### Given data

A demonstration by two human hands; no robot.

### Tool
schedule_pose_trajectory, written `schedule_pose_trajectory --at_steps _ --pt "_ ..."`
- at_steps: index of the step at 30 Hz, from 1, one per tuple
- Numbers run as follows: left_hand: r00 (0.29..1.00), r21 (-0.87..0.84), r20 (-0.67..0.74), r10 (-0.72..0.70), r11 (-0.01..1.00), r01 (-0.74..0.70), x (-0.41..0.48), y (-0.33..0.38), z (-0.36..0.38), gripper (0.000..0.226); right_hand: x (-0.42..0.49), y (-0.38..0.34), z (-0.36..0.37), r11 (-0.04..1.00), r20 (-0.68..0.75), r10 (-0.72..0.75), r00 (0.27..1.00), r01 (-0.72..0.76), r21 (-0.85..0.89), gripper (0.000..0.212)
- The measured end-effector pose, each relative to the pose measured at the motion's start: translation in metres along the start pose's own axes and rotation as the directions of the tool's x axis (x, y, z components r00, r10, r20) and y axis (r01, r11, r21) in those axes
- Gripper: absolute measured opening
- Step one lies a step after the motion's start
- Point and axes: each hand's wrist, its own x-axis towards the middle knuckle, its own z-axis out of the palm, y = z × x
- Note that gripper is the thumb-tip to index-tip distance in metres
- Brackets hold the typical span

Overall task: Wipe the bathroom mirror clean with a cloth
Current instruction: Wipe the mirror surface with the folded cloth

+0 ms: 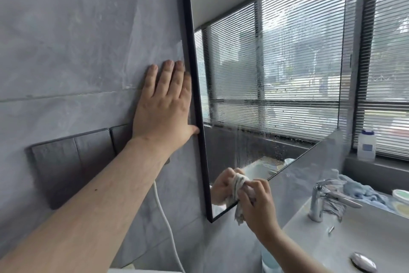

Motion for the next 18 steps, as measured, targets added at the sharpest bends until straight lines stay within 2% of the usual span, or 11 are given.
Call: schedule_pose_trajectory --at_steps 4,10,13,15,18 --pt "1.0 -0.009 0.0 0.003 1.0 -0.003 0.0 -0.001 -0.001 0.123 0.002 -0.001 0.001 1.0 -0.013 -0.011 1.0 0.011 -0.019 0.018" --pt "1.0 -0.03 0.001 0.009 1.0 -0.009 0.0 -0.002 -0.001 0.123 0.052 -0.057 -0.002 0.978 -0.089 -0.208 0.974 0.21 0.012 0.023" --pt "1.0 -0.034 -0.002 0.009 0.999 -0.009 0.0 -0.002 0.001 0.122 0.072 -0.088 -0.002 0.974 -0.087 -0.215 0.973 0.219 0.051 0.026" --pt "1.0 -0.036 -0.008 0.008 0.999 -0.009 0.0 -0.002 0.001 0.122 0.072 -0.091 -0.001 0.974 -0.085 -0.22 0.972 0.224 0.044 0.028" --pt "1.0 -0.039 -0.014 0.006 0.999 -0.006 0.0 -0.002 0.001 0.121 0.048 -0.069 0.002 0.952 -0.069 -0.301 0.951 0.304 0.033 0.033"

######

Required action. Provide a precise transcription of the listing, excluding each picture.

Response to this exercise.
A demonstration by two human hands; no robot.

### Tool
schedule_pose_trajectory, written `schedule_pose_trajectory --at_steps _ --pt "_ ..."`
- at_steps: index of the step at 30 Hz, from 1, one per tuple
- Numbers run as follows: left_hand: r00 (0.29..1.00), r21 (-0.87..0.84), r20 (-0.67..0.74), r10 (-0.72..0.70), r11 (-0.01..1.00), r01 (-0.74..0.70), x (-0.41..0.48), y (-0.33..0.38), z (-0.36..0.38), gripper (0.000..0.226); right_hand: x (-0.42..0.49), y (-0.38..0.34), z (-0.36..0.37), r11 (-0.04..1.00), r20 (-0.68..0.75), r10 (-0.72..0.75), r00 (0.27..1.00), r01 (-0.72..0.76), r21 (-0.85..0.89), gripper (0.000..0.212)
- The measured end-effector pose, each relative to the pose measured at the motion's start: translation in metres along the start pose's own axes and rotation as the directions of the tool's x axis (x, y, z components r00, r10, r20) and y axis (r01, r11, r21) in those axes
- Gripper: absolute measured opening
- Step one lies a step after the motion's start
- Point and axes: each hand's wrist, its own x-axis towards the middle knuckle, its own z-axis out of the palm, y = z × x
- Note that gripper is the thumb-tip to index-tip distance in metres
- Brackets hold the typical span

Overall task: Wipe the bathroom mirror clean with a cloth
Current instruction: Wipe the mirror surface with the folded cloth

+0 ms: 

Motion for the next 18 steps, as measured, targets added at the sharpest bends until straight lines stay within 2% of the usual span, or 11 are given.
Call: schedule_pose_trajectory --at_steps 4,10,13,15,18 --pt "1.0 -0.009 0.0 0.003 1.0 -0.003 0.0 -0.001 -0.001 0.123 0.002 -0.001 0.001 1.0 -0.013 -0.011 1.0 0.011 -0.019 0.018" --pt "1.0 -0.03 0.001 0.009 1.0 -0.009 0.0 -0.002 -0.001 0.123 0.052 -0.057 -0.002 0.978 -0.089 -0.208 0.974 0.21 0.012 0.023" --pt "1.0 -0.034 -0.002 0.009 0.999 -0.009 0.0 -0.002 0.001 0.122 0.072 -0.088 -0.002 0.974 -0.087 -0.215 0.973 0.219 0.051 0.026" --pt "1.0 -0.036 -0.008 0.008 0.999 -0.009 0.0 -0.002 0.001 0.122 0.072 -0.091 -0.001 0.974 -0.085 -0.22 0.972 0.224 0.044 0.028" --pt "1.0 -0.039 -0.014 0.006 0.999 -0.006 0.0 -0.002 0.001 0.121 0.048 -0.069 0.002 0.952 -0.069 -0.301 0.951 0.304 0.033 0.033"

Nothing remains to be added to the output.